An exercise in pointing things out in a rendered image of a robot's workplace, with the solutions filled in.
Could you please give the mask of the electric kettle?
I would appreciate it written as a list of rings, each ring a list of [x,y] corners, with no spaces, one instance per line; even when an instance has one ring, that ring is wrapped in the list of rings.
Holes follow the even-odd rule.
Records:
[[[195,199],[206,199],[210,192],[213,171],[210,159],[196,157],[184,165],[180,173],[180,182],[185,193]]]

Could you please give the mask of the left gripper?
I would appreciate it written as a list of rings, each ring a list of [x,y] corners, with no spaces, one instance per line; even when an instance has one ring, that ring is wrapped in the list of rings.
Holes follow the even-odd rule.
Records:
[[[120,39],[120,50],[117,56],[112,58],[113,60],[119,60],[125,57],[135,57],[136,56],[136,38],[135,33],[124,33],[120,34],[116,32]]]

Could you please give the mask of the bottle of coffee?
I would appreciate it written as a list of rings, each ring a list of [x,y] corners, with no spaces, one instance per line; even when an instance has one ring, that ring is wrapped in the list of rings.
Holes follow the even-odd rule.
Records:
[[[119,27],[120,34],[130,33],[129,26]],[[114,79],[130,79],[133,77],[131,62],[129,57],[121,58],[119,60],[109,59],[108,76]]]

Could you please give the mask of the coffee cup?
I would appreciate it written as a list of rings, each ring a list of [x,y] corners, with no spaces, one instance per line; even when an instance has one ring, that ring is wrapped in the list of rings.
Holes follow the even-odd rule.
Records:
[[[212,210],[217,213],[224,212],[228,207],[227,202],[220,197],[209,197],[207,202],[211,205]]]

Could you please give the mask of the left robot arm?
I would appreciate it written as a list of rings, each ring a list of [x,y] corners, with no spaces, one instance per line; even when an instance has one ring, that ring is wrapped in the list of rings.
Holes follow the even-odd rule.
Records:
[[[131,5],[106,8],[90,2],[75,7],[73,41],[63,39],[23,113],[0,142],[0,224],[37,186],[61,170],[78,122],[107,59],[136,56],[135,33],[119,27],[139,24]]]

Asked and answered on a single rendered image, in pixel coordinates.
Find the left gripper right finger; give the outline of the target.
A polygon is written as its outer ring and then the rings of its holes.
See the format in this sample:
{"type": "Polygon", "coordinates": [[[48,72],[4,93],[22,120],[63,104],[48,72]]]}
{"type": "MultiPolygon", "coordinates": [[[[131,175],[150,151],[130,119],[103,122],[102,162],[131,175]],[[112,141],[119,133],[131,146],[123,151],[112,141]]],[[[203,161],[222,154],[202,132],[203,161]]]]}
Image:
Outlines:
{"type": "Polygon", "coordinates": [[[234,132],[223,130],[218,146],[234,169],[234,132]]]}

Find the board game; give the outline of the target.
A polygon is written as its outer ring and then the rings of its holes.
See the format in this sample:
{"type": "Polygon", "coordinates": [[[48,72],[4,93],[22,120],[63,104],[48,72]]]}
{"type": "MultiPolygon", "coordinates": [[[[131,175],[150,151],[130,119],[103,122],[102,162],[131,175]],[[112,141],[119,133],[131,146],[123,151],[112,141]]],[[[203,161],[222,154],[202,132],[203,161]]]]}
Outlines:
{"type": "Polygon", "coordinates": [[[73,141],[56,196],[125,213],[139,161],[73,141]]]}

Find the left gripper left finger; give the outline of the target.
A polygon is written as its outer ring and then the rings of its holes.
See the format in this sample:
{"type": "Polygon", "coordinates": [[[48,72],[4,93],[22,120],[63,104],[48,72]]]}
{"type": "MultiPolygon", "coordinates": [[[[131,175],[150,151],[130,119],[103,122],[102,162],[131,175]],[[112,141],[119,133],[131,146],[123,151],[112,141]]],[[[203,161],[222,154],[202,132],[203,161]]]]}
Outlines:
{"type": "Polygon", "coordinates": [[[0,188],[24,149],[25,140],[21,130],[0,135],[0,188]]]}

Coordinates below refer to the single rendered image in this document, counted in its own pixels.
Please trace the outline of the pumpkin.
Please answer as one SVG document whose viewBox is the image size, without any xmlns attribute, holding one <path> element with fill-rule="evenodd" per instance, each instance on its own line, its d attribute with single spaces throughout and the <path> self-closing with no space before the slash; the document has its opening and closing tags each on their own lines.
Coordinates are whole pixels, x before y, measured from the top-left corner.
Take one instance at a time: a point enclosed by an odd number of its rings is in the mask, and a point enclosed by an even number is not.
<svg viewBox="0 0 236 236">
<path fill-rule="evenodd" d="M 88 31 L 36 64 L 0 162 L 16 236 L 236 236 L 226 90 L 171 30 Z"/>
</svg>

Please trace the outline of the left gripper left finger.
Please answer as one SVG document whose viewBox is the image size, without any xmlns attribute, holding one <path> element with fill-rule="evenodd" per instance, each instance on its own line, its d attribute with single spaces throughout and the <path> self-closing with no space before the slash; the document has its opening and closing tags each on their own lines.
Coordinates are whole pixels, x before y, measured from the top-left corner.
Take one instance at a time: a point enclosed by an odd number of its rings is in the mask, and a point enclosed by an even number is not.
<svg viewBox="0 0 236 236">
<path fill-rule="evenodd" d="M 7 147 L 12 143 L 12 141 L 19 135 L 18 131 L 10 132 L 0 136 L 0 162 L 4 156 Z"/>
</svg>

- - - - -

WHAT TO PRODUCE
Set down exactly the lines from the opening line of the material through the line in which "Could you please give the mask of the coffee" occurs, both included, and no other lines.

TASK RESPONSE
An exercise in pointing things out in a rendered image of a robot's workplace, with the solutions filled in.
Could you please give the mask of the electric kettle?
I would appreciate it written as a list of rings, each ring a list of [x,y] corners, with no spaces, one instance per line; even when an instance has one ring, that ring is wrapped in the list of rings.
Holes follow the even-odd rule.
Records:
[[[195,199],[206,199],[210,192],[213,171],[210,159],[196,157],[184,165],[180,173],[180,182],[185,193]]]

Could you please give the mask of the left gripper?
I would appreciate it written as a list of rings, each ring a list of [x,y] corners, with no spaces, one instance per line; even when an instance has one ring, that ring is wrapped in the list of rings.
Holes follow the even-odd rule.
Records:
[[[120,39],[120,50],[117,56],[112,58],[113,60],[119,60],[125,57],[135,57],[136,56],[136,38],[135,33],[124,33],[120,34],[116,32]]]

Could you please give the mask of the bottle of coffee?
I would appreciate it written as a list of rings, each ring a list of [x,y] corners, with no spaces, one instance per line; even when an instance has one ring, that ring is wrapped in the list of rings.
Holes follow the even-odd rule.
Records:
[[[119,27],[120,34],[130,33],[129,26]],[[114,79],[130,79],[133,77],[131,62],[129,57],[121,58],[119,60],[109,59],[108,76]]]

Could you please give the mask of the coffee cup?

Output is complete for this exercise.